We live and breathe through social media every day. It’s the first thing we do when we wake up and the last thing we look at before bed. We are the generation of technology, of 24/7 updates on trending topics and breaking news. We are the Hashtag generation with #bringbackourgirls, #blacklivesmatter, #deflategate and many other hashtags, which are supposed to inform and inspire us to take action, start a movement and have our voices be heard. This social media activism has risen in popularity worldwide, but has it made for an effective movement, and more importantly, will it bring about a lasting change?
I think it brings a gradual change, and has the ability to empower people to stand up for something. It can help to mobilize citizens and create action within a movement. The problem is that most of the people that get the message through the Twittersphere sit idly on their butt, gazing at their phone instead of doing something about it. The upside is that we are now more informed and up to date than ever, and those who do care about an issue or movement are able to use Twitter to organize and create action. It’s difficult to say whether or not there has been much change, but what has been created is a platform for a more sustained civil engagement movement.
When it comes to making effective changes and movements with hashtag activism, one should first look at the conversation started by this social media activism. The ice bucket challenge comes to mind; this virtual fad raised a tremendous amount of money and awareness compared to previous years of fundraising for ALS.
Likewise, the Eric Garner protests and movement against police brutality compelled President Obama to speak on the issue. He took action and created a task force aimed at keeping police officers accountable. The change has only trickled down to ideas, but this activism has started a movement. For example, in Los Angeles, police officers will soon be fitted with police cameras which are designed to keep them more accountable. Of course, the change is slow, and no one is sure how effective it will be, but who knows where this movement would be without the sustained social media presence it created.
The problem is how slow our government is to make laws and changes, but the progress towards transparency and action is on its way. These are only small victories, but the constant social media stream has allowed these topics to stay on the airwaves and remain key discussion points.
In a sense, this Twitter activism is a cop-out. It leaves the action to the few who actually have the wherewithal to put time and energy into a grassroots campaign. The other people, who feel as if they don’t have time to volunteer or be an integral part of the movement, continue on with their day, liking other posts or retweeting. Obviously, the problem is that there is only so much power in the internet. Raising awareness online has too many limitations and much of our generation sits idly by. These “slacktivists” wait for others to make the change that we so desperately need and merely share on Facebook and hashtag on Twitter.
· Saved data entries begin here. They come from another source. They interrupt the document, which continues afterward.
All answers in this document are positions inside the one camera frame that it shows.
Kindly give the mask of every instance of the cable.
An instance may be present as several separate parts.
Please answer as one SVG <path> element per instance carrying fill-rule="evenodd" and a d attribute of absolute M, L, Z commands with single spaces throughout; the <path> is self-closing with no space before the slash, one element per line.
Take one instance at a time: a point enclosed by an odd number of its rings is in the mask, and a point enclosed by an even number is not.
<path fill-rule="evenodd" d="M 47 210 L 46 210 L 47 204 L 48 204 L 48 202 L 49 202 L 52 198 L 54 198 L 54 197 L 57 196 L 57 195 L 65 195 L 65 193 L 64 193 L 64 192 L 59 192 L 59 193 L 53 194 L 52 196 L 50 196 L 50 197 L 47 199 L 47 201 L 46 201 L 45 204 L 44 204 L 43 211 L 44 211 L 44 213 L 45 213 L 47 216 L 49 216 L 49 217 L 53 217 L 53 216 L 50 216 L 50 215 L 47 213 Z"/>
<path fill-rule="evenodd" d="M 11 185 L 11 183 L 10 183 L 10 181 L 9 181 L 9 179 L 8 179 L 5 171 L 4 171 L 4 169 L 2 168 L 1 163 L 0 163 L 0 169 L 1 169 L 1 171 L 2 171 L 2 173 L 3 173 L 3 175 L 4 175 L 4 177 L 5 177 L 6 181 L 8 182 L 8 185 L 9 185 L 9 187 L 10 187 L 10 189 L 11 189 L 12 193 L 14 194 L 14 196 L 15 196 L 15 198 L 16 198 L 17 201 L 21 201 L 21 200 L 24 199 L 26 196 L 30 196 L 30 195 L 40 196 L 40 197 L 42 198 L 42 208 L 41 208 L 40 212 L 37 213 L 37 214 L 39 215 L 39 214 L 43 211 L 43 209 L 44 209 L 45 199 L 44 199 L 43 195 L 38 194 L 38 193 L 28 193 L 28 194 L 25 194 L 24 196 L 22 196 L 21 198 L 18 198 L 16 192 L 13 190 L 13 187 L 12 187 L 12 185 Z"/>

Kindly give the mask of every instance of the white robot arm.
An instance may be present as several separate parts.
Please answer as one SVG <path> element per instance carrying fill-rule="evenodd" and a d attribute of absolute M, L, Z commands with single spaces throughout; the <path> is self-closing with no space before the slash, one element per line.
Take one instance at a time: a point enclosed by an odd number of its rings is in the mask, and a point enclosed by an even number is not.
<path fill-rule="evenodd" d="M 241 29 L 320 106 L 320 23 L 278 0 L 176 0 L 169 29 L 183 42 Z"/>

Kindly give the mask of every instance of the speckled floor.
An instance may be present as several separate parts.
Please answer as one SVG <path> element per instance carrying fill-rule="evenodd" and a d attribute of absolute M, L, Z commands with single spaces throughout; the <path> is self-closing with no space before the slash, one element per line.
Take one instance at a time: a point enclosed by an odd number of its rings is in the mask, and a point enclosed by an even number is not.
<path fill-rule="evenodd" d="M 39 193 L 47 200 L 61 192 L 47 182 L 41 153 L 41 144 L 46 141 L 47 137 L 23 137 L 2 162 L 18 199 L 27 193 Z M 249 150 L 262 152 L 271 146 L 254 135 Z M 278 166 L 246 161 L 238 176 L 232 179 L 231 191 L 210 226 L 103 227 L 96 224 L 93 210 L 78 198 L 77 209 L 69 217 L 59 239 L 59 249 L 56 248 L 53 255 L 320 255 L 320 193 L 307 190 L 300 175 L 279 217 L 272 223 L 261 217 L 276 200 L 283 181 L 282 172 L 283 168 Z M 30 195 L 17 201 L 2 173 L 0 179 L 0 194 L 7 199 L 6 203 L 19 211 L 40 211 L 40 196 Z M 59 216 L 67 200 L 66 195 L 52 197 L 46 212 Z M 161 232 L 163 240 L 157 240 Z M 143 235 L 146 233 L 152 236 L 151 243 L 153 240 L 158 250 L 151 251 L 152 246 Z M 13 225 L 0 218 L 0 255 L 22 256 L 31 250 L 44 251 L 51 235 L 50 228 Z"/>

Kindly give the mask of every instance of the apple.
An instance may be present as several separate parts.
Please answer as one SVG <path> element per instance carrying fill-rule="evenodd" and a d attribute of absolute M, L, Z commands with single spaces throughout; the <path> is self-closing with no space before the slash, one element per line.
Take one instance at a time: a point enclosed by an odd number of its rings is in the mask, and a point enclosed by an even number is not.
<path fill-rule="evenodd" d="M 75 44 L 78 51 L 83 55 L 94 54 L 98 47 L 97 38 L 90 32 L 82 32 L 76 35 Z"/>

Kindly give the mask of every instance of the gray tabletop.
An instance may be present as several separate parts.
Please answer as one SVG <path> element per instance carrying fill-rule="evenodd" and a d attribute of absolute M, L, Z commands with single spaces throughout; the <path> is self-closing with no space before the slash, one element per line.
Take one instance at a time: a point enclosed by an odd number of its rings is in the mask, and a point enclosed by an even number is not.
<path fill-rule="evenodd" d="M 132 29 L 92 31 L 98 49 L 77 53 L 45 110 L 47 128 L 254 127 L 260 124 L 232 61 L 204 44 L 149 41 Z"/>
Every team or group or grassroots movement you may have been a part of has had its share of slackers, those who rode the wave of success but didn’t put in the effort. This is what we are experiencing with social media activism. We are informed of issues and are drawn more intently to some more than others. We have the power to propose change and inform others of the issue. It’s just a matter of putting in the groundwork. Social media is a new foundation we can lay for political and social change, but if we don’t build it up and make the effort, it will lead to nothing. So when you hashtag or repost an important issue, ask yourself if what you are doing is actually making a difference. If this hashtag movement is to amount to something, we need people to create startups for movements and lay the foundation for change. Be someone who creates, not just a re-blogger.